E invece: Dio ha parlato, e tuttora ci parla. L’abbiamo sentito anche nella seconda lettura, prologo, a sua volta, della Lettera agli Ebrei: «Dio, che molte volte e in diversi modi nei tempi antichi aveva parlato ai padri per mezzo dei profeti, ultimamente, in questi giorni, ha parlato a noi per mezzo del Figlio…» (Eb 1,1-2).
Dio ci parla nel modo più comprensibile che si possa dare, perché «il Verbo», la Parola stessa di Dio, la Parola che è Dio, «si fece carne e venne ad abitare in mezzo a noi» (Gv 1,14): la Parola ha assunto le parole, i gesti, il volto le sembianze di uno di noi, di Gesù di Nazaret. In lui Dio ci parla nel modo più umano che si possa dare, si consegna a noi nella fratellanza e nell’amicizia, perché nel suo Figlio, Parola fatta carne, Parola che si dice nella nostra umanità, siamo invitati a sentirci tutti figli (cf. Gv 1,12), e fratelli e sorelle tra noi (ce l’ha ricordato il Papa nella sua recente enciclica Fratelli tutti); e quel Figlio, Gesù di Nazaret, continua a offrirci e a offrire a tutti la sua amicizia (cf. Gv 15,15).
In questo modo anche la nostra parola reciproca può essere riscattata e salvata: e può diventare, anzi, parola che crea vera comunione, che offre compagnia e vicinanza, che aiuta a trovare un senso delle cose, che riconcilia lì dove c’è offesa, che cerca le vie delle pace dove c’è conflitto, che dà conforto dove viene meno la speranza.
La crisi della pandemia dovrebbe averci insegnato anche quale bisogno c’è, nel nostro mondo, di una parola più vera, più forte e autentica; di una parola meno gridata e più pensata; di una parola magari più rara, e però più incisiva; di una parola che non offende e non demolisce, ma cerca il dialogo e si propone di edificare relazioni autentiche e positive.
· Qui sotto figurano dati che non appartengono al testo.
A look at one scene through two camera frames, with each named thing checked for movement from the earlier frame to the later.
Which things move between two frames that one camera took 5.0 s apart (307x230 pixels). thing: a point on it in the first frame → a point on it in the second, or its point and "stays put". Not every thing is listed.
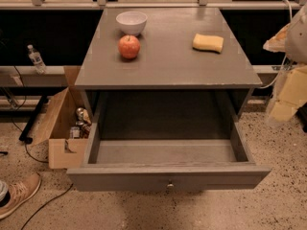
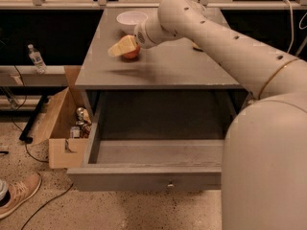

Il Natale proclama la vittoria della Parola sul silenzio, della luce sulle tenebre. Questa vittoria ci è data in Gesù, luce del mondo, Parola fatta carne. Ci è data perché l’accogliamo per fare della nostra vita un riflesso di quella luce, delle nostre parole un prolungamento di quella Parola. Ci conceda Dio la grazia di saper dire parole di bene, parole di pace, parole di gioia e di speranza; e, quando le parole dovessero venir meno, ci conceda di essere, con tutta la nostra vita, un riflesso della sua luce, che non si lascia vincere dalle tenebre.